## Work instructions
All of the listing should be returned as written, apart from any picture in it.

## Collected material
* * * * * * *
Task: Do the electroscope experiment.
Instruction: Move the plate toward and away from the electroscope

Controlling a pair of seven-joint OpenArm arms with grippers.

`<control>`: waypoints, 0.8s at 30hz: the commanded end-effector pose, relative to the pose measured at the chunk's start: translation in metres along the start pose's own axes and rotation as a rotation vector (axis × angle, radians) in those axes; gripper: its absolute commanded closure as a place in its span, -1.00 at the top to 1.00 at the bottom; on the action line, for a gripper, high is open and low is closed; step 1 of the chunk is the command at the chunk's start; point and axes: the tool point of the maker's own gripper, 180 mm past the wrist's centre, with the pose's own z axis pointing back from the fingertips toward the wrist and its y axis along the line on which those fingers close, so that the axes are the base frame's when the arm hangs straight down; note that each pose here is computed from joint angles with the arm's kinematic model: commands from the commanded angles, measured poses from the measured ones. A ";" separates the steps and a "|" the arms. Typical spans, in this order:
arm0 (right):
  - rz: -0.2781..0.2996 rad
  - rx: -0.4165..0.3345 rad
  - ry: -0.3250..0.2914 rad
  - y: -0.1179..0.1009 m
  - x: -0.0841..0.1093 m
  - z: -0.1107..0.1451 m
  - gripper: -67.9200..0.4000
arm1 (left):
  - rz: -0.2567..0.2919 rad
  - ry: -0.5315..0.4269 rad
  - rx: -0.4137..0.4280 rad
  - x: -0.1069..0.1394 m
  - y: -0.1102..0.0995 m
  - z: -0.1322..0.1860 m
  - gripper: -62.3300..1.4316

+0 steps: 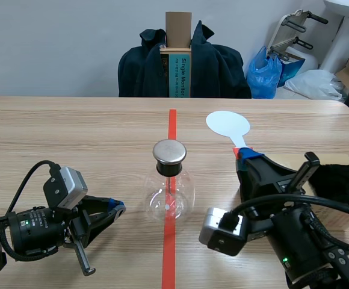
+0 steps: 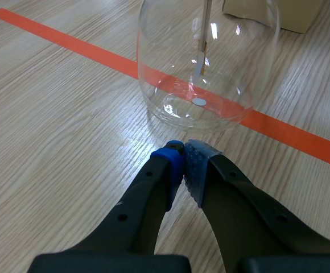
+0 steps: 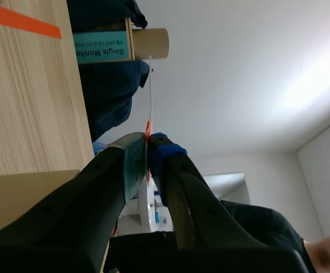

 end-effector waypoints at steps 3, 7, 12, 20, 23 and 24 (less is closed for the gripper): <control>0.018 -0.035 -0.061 -0.010 0.006 -0.004 -0.96 | -0.011 -0.044 0.002 0.014 0.003 -0.004 -0.86; 0.020 -0.034 -0.155 -0.010 0.022 -0.002 -0.96 | -0.011 -0.044 0.002 0.014 0.003 -0.004 -0.86; 0.041 -0.027 -0.271 -0.007 0.043 0.003 -0.96 | -0.011 -0.044 0.002 0.014 0.003 -0.004 -0.86; 0.042 -0.024 -0.378 -0.007 0.061 0.009 -0.96 | -0.011 -0.044 0.002 0.014 0.003 -0.004 -0.86; 0.043 -0.024 -0.401 -0.006 0.065 0.010 -0.96 | -0.011 -0.044 0.002 0.014 0.003 -0.004 -0.86; 0.043 -0.024 -0.409 -0.006 0.066 0.011 -0.96 | -0.011 -0.044 0.002 0.014 0.003 -0.004 -0.86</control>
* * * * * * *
## Written response
Task: Do the electroscope experiment.
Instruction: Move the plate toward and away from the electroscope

Controlling a pair of seven-joint OpenArm arms with grippers.

`<control>`: waypoints, 0.8s at 30hz: the commanded end-effector pose, relative to the pose measured at the chunk's start: translation in metres along the start pose's own axes and rotation as a rotation vector (axis × angle, radians) in those axes; gripper: its absolute commanded closure as a place in its span, -1.00 at the top to 1.00 at the bottom; on the action line, for a gripper, high is open and low is closed; step 1 of the chunk is the command at the chunk's start; point and axes: the tool point of the maker's own gripper, 180 mm past the wrist's centre, with the pose's own z axis pointing back from the fingertips toward the wrist and its y axis along the line on which those fingers close, so that the axes are the base frame's when the arm hangs straight down; note that each pose here is computed from joint angles with the arm's kinematic model: commands from the commanded angles, measured poses from the measured ones. A ";" separates the steps and a "|" the arms. Typical spans, in this order:
arm0 (right):
  - rz: -0.2781..0.2996 rad
  - rx: -0.4165..0.3345 rad
  - ry: -0.3250..0.2914 rad
  - y: -0.1179..0.1009 m
  - x: -0.0841..0.1093 m
  - z: -0.1107..0.1451 m
  - gripper: -67.9200..0.4000
arm1 (left):
  - rz: -0.2567..0.2919 rad
  - ry: -0.5315..0.4269 rad
  - rx: -0.4137..0.4280 rad
  - x: -0.1069..0.1394 m
  - y: -0.1102..0.0995 m
  - z: -0.1322..0.1860 m
  - gripper: -62.3300..1.4316

+0 steps: 
+0 steps: 
+0 steps: 

 end-effector waypoints at steps 3, 7, 12, 20, 23 and 24 (less is closed for the gripper): <control>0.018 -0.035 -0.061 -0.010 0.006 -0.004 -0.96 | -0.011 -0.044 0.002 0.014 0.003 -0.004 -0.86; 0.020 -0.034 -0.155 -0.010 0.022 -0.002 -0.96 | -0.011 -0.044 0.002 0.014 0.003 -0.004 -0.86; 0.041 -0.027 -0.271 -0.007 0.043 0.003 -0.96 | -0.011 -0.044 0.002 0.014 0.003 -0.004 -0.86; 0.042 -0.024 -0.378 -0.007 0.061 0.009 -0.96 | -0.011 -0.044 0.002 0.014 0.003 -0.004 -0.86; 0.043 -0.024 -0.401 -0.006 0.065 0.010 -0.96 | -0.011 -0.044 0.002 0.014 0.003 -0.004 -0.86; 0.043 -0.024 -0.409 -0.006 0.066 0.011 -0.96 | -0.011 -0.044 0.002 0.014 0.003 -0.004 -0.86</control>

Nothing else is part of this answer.